Sherman Billingsley, suave, sleepy-eyed host of Manhattan's Stork Club, accepted congratulations from cafe society as the author of a 6,000-word history of nightclubs, to be printed in the next edition of the Encyclopedia Britannica--which is noticing nightclubs for the first time in 177 years of publication. Pocketing his $120 (the scholar's rate of 2-c- a word) Author Billingsley lost no time about getting in a professional plug: "Nightclubs are here to stay. Curfews and taxes can't kill them . . . even the Britannica has come to realize. . . ."

Calm and Troubled Minds

Booth Tarkington, 75-year-old, two-time Pulitzer Prizewinning novelist and connoisseur of art, who summers at Kennebunkport, Me., attacked the Kennebunkport post office mural, an old WPA project depicting bulgy bathers on a beach. Author Tarkington regarded the work as "painful to Kennebunkport's old timers. Why, Kennebunkport doesn't even have a bathing beach."

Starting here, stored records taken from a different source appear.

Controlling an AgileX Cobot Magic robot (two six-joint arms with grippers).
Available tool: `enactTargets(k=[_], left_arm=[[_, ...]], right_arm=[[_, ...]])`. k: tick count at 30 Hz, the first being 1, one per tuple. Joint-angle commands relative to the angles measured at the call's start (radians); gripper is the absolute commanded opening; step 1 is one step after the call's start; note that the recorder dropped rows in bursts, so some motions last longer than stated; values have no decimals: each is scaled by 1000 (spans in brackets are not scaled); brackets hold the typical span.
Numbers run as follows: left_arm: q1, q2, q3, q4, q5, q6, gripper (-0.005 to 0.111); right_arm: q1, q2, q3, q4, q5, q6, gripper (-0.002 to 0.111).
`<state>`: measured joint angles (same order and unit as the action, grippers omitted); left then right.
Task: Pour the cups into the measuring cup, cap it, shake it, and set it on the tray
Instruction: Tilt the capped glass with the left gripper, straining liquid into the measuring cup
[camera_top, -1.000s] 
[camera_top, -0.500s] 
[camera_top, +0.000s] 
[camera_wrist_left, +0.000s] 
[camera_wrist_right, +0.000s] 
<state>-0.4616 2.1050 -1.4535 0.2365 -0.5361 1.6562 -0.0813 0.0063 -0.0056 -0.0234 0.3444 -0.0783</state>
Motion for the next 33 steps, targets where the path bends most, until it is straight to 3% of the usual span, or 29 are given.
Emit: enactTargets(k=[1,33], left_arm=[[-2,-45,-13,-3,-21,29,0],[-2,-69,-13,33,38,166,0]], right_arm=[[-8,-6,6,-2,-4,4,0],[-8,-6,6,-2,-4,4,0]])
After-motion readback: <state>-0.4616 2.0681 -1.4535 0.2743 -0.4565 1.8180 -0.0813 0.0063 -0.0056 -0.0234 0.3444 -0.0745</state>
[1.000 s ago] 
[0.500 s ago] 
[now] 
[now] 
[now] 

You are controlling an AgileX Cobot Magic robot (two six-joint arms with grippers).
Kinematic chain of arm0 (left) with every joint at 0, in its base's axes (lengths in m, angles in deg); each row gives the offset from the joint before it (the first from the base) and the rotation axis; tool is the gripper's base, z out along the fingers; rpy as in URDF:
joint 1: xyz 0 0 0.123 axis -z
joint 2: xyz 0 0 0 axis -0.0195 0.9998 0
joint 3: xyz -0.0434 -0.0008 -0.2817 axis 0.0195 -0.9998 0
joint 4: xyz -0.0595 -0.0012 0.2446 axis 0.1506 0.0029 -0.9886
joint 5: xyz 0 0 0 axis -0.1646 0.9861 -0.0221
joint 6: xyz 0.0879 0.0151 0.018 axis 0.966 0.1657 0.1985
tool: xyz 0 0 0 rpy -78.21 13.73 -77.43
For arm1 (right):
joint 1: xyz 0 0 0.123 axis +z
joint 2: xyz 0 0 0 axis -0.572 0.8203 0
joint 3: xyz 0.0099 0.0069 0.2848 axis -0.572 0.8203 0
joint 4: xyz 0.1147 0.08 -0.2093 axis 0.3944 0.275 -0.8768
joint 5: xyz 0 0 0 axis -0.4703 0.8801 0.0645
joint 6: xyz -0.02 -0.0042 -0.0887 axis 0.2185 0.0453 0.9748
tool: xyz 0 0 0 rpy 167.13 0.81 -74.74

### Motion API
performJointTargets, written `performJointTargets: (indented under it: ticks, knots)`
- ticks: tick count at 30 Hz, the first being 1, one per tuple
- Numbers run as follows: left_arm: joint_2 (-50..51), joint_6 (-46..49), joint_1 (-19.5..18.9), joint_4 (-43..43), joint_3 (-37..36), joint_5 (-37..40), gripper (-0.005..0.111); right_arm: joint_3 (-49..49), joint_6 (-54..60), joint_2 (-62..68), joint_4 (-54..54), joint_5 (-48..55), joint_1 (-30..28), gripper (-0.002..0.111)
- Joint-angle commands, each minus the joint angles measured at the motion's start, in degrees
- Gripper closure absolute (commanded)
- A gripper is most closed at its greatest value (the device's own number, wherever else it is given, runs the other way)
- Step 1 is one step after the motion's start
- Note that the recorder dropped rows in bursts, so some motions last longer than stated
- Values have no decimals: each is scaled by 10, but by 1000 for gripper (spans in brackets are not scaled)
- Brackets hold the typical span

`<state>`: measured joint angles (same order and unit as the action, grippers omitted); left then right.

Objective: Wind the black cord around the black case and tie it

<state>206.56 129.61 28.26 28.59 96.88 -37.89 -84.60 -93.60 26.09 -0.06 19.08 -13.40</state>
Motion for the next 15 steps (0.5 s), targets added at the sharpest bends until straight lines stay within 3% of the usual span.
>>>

Gualberto Villarroel, handsome, soldierly President of Bolivia, motored with his family past some hitchhikers, drew up short when a bullet whanged through his car door. Police found the Villarroels unhurt. When the suspected assassins turned out to be workers on a spree, they were released with a practical Latin explanation: "No connection with politics. Just drunks."

Lieut. Stephen Early Jr., 21-year-old son of the President's No. 1 secretary, abed with wounds in a European hospital, got a surprise visit from his father, in Europe on an Army public-relations mission.

Winston Churchill growled like an angry bulldog when Laborite M.P. Richard Stokes accused him of lying to the House of Commons (in a flowery praising of British tanks), demanded that Stokes "repeat his exact words," appeared mollified when Stokes substituted for the word "lie" the Victorian phrase, "terminological inexactitude."